**Instructions for the task:**
Below are the entries; state how many of their lines contain the string "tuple", and nothing more.

**Stored data:**

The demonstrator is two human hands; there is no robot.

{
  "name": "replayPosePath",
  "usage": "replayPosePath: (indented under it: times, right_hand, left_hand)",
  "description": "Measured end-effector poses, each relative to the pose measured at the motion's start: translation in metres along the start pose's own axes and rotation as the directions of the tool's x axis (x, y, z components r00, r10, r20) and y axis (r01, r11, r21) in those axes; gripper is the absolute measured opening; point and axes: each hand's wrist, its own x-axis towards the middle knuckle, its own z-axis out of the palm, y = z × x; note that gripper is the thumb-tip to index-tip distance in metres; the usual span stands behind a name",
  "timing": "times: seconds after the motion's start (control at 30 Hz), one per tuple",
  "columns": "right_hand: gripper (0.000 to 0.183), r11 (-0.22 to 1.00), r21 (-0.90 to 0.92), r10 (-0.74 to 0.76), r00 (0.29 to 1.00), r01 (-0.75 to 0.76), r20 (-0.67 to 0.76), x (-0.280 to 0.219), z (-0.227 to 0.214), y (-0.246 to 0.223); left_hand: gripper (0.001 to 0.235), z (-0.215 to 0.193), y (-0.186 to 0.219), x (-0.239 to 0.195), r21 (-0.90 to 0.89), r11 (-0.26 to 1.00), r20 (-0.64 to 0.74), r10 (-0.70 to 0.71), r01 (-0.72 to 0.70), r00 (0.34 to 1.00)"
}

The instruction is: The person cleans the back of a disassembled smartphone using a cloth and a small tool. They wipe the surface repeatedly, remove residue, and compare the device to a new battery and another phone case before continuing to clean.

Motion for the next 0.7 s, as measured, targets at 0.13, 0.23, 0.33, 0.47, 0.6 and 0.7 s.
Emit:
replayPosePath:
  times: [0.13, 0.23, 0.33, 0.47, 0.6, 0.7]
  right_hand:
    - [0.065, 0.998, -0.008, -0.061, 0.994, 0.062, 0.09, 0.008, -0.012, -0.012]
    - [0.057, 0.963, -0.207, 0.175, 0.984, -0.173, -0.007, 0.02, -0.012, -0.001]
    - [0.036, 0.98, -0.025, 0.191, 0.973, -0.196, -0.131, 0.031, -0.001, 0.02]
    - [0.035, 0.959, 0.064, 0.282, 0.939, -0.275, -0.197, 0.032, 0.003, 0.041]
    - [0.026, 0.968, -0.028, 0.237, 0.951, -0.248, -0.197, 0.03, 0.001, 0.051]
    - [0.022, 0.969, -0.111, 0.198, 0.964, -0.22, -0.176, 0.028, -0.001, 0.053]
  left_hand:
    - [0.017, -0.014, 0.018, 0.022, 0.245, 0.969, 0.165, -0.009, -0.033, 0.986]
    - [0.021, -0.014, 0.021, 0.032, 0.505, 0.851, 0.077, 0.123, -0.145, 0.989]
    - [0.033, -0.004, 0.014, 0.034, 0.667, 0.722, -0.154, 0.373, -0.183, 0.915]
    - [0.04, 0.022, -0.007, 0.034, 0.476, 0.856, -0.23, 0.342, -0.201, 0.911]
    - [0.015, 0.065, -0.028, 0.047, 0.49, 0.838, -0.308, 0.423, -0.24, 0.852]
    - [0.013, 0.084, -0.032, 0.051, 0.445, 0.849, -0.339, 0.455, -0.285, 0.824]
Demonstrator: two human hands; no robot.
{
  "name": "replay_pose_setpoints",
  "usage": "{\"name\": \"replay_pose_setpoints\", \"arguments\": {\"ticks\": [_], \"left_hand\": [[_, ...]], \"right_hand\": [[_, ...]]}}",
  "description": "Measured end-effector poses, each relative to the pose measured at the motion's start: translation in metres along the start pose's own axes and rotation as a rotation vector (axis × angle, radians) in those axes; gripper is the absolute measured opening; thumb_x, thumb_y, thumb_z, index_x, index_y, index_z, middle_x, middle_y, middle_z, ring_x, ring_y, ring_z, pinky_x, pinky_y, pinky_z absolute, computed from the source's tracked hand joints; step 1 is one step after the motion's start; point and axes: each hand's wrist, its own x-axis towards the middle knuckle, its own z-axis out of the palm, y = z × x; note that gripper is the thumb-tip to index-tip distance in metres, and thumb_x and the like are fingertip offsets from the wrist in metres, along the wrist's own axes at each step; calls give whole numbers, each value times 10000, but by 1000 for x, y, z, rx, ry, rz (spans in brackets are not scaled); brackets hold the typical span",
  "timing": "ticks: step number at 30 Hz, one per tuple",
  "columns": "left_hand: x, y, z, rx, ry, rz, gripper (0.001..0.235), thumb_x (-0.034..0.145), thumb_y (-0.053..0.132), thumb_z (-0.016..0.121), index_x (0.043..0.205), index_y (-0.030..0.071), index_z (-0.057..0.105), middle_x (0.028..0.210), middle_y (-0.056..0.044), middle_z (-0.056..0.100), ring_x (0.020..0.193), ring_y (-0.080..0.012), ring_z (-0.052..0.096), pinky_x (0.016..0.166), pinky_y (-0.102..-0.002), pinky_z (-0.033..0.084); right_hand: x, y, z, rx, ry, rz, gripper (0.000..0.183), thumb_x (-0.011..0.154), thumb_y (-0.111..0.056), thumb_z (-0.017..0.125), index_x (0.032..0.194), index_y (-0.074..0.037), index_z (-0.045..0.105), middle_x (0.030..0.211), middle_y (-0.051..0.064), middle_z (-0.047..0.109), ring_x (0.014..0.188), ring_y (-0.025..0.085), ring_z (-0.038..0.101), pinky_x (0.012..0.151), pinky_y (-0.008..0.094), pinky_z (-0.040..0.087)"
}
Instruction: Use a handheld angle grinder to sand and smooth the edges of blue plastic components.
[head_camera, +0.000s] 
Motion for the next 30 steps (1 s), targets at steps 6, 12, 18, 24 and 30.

**Your response:**
2